I've occasionally pondered, or at least tried to ponder, the phenomenon known as "quantum weirdness"—the just-about inconceivable, Twilight Zone-y way physical reality can behave at a fine-grained level, the level of electrons and photons and other tiny things. But this weirdness has never seemed as tangible as it did after I finished reading your excellent new book A Shortcut Through Time: The Path to the Quantum Computer.
For starters, I hadn't realized that last year someone built a computer that actually harnesses quantum weirdness. Now, granted, "built" is a slightly misleading term. This "computer" consisted of seven atoms (a subnotebook, I guess you'd say) that stayed in existence long enough to find that the factors of 15 are, as I'd long suspected, three and five. As you stress in your book, it will be awhile before quantum computers show up in Dell ads, or even before we know if they're really practical.
Still, it seems to me that even the modest success of that seven-atom quantum computer drives home the metaphysical weirdness of quantum physics in a whole new way. (I mean "metaphysics" in the philosophical sense, not the Shirley MacLaine sense, though sometimes quantum metaphysics seems only slightly less weird than MacLaine metaphysics.) So, before we discuss the social implications of a future in which the massive power of quantum computing is commonplace (for example, currently invulnerable encryption schemes being easy to crack), I'd like to find out if you agree with me on this point: Would you say that quantum computing has already proved philosophically unsettling in a more dramatic and pointed way than those famously unsettling textbook quantum physics experiments?
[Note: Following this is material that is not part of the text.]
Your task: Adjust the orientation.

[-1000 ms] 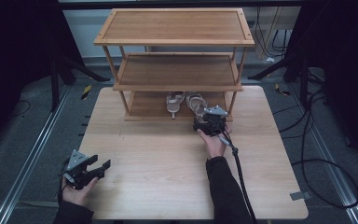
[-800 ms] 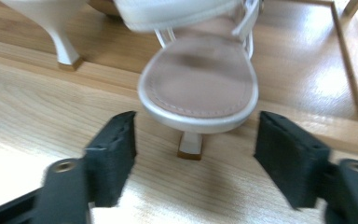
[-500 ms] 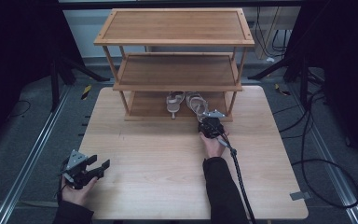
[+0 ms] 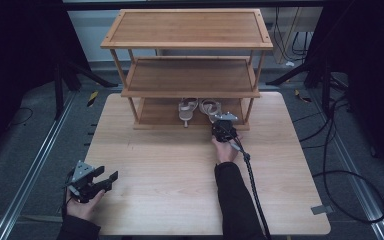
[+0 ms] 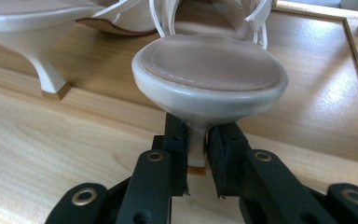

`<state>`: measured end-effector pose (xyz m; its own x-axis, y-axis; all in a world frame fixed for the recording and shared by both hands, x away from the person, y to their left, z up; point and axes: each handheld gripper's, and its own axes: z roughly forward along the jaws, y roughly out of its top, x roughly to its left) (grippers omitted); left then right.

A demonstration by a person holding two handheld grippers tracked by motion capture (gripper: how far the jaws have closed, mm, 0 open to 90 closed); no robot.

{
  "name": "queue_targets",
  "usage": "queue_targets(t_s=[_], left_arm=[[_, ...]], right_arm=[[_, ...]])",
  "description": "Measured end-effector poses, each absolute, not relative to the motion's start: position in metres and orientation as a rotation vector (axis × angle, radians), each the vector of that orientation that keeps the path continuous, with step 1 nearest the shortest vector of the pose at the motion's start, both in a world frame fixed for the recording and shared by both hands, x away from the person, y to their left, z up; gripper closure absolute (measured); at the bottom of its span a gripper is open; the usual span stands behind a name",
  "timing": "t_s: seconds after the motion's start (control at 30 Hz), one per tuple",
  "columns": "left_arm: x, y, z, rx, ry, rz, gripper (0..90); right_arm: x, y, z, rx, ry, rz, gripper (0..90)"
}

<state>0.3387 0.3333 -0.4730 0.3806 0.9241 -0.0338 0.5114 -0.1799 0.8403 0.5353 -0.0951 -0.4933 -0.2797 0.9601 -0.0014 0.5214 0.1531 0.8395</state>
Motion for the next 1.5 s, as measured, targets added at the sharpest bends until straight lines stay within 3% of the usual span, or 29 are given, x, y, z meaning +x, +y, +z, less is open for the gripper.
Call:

For example, the classic "two-slits" experiment, which you recount very nicely in your book. I'll spare readers the details and cut to the apparent upshot: Until an electron's position is measured, the electron has no distinct existence as an electron per se. I've heard the electron's nebulous pre-measurement existence described in various ways: a) The electron is a wave, not a particle; b) the electron is in a number of different places at once; c) the electron is nowhere.
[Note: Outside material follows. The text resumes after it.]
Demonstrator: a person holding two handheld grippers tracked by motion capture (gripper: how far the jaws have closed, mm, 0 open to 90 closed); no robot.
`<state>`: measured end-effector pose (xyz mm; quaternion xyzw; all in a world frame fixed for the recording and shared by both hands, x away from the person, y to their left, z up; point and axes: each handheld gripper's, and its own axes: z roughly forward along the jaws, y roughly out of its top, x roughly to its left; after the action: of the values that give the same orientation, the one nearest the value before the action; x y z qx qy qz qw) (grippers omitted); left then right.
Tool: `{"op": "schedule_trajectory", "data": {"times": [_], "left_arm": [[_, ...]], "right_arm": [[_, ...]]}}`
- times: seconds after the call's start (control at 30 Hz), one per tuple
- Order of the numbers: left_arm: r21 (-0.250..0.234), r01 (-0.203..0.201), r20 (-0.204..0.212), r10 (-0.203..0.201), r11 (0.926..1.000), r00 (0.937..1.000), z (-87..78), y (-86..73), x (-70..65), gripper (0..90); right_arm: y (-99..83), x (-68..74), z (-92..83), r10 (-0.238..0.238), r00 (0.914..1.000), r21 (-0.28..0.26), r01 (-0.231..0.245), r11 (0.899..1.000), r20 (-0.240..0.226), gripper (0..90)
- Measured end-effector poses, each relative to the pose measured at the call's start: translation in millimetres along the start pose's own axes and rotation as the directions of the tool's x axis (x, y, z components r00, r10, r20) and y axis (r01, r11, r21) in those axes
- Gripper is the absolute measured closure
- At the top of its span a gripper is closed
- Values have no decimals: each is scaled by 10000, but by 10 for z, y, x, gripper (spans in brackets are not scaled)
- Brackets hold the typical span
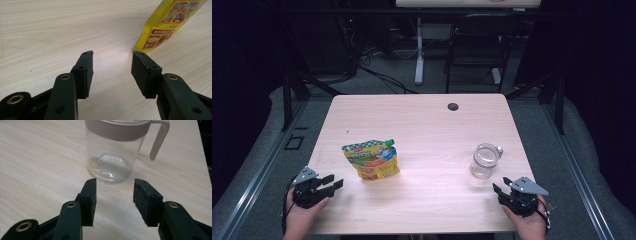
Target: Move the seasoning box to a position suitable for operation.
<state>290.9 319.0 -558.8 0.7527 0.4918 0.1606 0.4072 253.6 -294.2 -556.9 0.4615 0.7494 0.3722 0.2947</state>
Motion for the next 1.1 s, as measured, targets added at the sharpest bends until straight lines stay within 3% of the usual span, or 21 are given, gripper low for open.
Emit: {"op": "schedule_trajectory", "data": {"times": [0.27, 0.47, 0.63, 0.83, 1.1], "left_arm": [[-105, -63, 32, 63, 9999, 10000, -2, 15, -58, 531], [-173, -157, 109, 158, 9997, 9998, -4, 32, -98, 547], [-31, -187, 288, 188, 9998, 9994, -37, 4, -123, 586], [-132, -43, 230, 47, 9999, 9997, -80, -18, -105, 617], [-18, 32, 219, -31, 10000, 9998, -46, -24, -81, 652]], "right_arm": [[23, -126, 38, 708, 9974, -44, -708, 9975, -106, 538], [132, -187, 61, 452, 9990, -85, -452, 9989, -2, 492], [257, -310, 104, 798, 9967, -158, -796, 9967, 148, 584], [316, -446, 278, 1014, 9934, 33, -1017, 9948, 532, 615], [338, -572, 459, 1398, 9887, 45, -1402, 9901, 543, 658]]}}
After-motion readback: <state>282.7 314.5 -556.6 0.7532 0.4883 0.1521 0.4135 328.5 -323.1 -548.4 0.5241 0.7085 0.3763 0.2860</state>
Now, as I understand it (and I don't, by the way), you can interpret proposition a in a way that is consistent with proposition b or in a way that is consistent with proposition c. If you opt for b—that the electron is in various places at once—then you can view the wave in a as an outline of the various places the electron is. And if you buy c—the electron is nowhere—then you can view the wave in a as a probability curve, defining the likelihood that the electron will show up in the various places it may show up once it actually comes into existence upon being measured.
Until I read your book, my layperson's intuition favored the latter interpretation, in which the pre-measurement electron doesn't exist. I know that's hard to imagine, but not as hard as imagining the electron being in more than one place at a given point in time. There are lots of things that don't exist until they exist: a snowflake, a car—but I don't know of any things that exist in more than one place at once.
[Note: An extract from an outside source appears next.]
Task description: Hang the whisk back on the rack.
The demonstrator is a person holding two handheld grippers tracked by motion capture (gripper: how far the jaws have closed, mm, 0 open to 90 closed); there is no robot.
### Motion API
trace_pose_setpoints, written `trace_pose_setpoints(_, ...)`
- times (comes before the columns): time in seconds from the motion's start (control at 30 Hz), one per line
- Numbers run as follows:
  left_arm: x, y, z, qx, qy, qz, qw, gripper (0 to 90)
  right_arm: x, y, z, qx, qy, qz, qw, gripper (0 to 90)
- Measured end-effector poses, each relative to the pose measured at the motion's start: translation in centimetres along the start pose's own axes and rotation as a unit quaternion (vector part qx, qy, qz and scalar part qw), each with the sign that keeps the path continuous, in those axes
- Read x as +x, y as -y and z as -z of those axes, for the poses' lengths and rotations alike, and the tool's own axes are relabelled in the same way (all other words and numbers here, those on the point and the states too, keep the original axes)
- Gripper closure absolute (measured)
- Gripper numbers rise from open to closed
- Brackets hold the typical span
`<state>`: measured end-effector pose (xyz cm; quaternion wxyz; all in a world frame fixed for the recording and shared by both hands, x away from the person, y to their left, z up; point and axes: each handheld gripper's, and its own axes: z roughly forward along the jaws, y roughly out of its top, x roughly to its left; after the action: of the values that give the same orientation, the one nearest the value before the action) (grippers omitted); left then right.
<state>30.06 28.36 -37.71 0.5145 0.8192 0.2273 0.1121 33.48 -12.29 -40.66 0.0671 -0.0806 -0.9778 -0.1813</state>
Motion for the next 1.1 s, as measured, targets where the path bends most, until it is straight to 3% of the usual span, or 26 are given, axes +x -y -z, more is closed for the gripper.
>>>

However, as I reckon with quantum computing, I find myself trying to warm up to this idea of the electron's simultaneous existence in more than one place. Because one key to the power of quantum computing is that a single electron (or other tiny particle) can be involved in various different calculations at once. And this multitasking isn't like a person walking and chewing gum at the same time. It's like a person walking, running, and skipping at the same time and thus finding out which mode of transportation got it to its destination fastest.
Before I took quantum computers seriously, my reaction to the claim that a single particle was doing various different things at once might have been a sarcastic: "Oh, really? And tell me, what exactly are the different things that it's doing?" But now we seem to have a powerfully vivid answer: In the case of a quantum computer, at least, a given particle is involved in simultaneously trying out different solutions to a problem—like what pairs of numbers, when multiplied, yield the number 15.
So, George, do you buy what I'm saying: that quantum computing, to the extent that it's successful, makes more concrete, more undeniable, the weirdness of the quantum world—and that it favors particular interpretations of that weirdness?
I also have a bonus Shirley MacLaine question. The scenario I've been outlining, in which a particle has more than one existence at once, is, as I understand it, roughly what the revered physicist Richard Feynman meant by his "many paths" interpretation of the two-slits experiment. But, in addition, there's the really weird "many worlds" interpretation of the whole quantum situation. In this scenario, I gather, quantum fluctuations cause the universe to keep splitting into parallel, alternative universes. So, right now, in one such universe, there may be a George Johnson who didn't write a book on quantum computing and so isn't engaged in a Slatedialogue—not to mention the arid, meaningless universe in which Slate doesn't even exist.
You say in your book that one physicist, David Deutsch, thinks that if a quantum computer of any real size is ever built, the "many worlds" interpretation will have been proved true. Off the record: Do you think he's nuts?